> _What the task asks_
Go through the entries below and pick out every line with "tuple".

....

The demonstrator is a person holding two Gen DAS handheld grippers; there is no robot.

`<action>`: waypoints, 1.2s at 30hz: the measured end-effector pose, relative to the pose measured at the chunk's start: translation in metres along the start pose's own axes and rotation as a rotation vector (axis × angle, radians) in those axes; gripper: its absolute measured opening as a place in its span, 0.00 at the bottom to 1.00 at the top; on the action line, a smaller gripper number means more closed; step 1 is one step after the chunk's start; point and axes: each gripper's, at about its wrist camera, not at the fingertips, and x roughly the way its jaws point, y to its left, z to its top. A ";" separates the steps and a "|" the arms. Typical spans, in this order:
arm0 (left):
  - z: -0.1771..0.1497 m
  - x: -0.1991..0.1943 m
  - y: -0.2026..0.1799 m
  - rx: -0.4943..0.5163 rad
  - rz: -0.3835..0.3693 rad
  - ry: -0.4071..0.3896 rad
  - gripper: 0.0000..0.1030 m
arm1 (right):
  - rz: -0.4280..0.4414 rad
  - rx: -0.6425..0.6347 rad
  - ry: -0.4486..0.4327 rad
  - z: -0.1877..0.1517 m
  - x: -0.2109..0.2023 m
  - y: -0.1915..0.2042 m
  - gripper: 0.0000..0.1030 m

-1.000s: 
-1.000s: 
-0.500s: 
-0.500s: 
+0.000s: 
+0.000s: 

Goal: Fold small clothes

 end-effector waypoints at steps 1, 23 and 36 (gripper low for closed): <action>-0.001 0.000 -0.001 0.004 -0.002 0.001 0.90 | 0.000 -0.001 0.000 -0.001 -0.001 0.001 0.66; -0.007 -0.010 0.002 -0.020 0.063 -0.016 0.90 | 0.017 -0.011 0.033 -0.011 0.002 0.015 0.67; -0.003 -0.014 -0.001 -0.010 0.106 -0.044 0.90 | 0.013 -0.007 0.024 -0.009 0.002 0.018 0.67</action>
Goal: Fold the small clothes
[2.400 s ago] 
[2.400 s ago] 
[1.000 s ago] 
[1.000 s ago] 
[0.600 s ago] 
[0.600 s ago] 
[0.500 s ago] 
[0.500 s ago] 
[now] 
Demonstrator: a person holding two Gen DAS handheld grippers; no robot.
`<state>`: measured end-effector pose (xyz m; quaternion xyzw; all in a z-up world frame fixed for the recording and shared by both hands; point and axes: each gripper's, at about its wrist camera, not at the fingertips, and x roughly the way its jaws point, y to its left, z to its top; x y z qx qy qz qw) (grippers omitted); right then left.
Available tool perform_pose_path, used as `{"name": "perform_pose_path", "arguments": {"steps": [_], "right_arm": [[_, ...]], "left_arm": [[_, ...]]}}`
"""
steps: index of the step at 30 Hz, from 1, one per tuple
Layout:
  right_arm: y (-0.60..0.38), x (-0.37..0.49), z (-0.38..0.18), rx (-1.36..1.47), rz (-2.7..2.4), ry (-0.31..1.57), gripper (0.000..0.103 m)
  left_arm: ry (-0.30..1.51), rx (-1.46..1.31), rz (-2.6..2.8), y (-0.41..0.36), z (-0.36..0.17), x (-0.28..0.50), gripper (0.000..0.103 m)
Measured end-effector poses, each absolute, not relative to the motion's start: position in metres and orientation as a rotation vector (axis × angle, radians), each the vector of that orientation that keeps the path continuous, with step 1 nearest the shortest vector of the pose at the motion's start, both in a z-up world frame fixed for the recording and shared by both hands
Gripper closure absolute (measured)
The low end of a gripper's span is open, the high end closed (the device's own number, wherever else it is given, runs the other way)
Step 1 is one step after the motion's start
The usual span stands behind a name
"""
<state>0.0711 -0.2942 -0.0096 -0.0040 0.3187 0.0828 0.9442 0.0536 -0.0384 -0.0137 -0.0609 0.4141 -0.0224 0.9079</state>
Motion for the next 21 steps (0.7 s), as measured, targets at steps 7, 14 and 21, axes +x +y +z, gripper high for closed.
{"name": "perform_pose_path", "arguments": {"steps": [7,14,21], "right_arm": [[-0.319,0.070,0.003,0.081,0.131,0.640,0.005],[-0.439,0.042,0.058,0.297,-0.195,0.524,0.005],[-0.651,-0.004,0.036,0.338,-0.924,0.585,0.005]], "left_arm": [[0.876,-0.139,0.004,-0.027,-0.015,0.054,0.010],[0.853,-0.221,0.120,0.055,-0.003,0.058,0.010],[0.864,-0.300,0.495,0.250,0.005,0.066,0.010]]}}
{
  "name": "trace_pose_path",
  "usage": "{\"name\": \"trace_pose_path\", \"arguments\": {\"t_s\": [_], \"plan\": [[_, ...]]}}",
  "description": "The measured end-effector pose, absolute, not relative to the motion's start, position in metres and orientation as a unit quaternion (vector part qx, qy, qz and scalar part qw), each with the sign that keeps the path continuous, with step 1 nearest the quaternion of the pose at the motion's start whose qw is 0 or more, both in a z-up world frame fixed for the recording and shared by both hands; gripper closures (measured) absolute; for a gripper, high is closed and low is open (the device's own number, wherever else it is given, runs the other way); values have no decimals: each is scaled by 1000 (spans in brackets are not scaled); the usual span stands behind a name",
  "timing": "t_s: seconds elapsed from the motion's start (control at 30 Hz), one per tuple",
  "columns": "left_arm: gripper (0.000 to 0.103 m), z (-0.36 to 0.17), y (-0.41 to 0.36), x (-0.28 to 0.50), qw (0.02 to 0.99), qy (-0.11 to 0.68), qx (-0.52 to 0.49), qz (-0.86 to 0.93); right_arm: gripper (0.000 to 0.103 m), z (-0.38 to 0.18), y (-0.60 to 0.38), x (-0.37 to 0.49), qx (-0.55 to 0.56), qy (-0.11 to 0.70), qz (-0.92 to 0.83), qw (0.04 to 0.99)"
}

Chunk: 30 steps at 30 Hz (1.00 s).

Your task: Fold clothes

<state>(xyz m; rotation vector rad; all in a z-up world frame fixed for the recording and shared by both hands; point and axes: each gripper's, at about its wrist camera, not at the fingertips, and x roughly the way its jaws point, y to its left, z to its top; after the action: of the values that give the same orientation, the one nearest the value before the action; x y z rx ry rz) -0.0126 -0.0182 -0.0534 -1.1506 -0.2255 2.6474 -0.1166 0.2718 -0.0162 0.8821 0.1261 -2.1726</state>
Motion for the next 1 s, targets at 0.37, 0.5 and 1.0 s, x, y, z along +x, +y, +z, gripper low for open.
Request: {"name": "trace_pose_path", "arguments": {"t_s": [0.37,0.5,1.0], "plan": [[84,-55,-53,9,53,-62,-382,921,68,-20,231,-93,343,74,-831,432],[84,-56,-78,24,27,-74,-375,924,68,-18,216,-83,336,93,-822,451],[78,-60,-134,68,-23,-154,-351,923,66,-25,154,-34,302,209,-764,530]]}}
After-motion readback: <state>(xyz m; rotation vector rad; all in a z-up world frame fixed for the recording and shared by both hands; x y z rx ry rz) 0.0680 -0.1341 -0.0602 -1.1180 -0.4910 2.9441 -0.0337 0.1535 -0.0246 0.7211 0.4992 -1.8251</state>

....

> _Exercise solution_
steps: index of the step at 30 Hz, from 1, one per tuple
  "timing": "t_s: seconds elapsed from the motion's start (control at 30 Hz), one per tuple",

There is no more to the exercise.